View our latest analysis for RF Industries
Taking into account the latest results, RF Industries' solitary analyst currently expect revenues in 2024 to be US$68.0m, approximately in line with the last 12 months. Losses are forecast to narrow 7.1% to US$0.29 per share. Before this latest report, the consensus had been expecting revenues of US$73.8m and US$0.12 per share in losses. While this year's revenue estimates dropped there was also a very substantial increase in loss per share expectations, suggesting the consensus has a bit of a mixed view on the stock.
The consensus price target fell 5.9% to US$4.00, with the analyst clearly concerned about the company following the weaker revenue and earnings outlook.
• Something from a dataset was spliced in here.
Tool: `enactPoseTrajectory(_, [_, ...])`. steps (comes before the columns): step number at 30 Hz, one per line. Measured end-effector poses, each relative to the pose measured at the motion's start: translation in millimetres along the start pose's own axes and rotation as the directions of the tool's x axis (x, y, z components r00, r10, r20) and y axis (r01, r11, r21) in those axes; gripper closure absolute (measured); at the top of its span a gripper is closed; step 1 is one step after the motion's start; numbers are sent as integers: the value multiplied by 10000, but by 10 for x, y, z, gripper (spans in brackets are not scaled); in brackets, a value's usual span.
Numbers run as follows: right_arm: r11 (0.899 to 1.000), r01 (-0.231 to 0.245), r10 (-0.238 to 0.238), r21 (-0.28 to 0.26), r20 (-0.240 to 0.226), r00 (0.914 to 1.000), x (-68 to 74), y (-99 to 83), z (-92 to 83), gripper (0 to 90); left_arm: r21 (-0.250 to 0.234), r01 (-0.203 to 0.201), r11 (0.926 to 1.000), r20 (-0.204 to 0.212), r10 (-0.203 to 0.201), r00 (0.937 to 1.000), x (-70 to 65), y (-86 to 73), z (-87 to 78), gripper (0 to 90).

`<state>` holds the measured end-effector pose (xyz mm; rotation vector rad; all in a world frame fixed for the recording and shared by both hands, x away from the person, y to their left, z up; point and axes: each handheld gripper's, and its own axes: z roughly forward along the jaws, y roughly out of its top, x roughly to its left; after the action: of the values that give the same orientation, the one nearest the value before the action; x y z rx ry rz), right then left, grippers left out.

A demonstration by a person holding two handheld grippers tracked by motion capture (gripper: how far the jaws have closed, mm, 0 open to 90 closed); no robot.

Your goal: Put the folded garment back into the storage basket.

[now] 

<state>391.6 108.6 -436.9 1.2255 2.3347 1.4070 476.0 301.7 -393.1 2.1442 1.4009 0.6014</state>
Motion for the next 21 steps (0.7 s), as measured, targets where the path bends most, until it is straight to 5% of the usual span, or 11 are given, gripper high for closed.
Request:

Looking at the bigger picture now, one of the ways we can make sense of these forecasts is to see how they measure up against both past performance and industry growth estimates. It's pretty clear that there is an expectation that RF Industries' revenue growth will slow down substantially, with revenues to the end of 2024 expected to display 1.5% growth on an annualised basis. This is compared to a historical growth rate of 12% over the past five years. By way of comparison, the other companies in this industry with analyst coverage are forecast to grow their revenue at 5.4% per year. Factoring in the forecast slowdown in growth, it seems obvious that RF Industries is also expected to grow slower than other industry participants.
The Bottom Line
The most important thing to note is the forecast of increased losses next year, suggesting all may not be well at RF Industries. Unfortunately, they also downgraded their revenue estimates, and our data indicates underperformance compared to the wider industry. Even so, earnings per share are more important to the intrinsic value of the business. The consensus price target fell measurably, with the analyst seemingly not reassured by the latest results, leading to a lower estimate of RF Industries' future valuation.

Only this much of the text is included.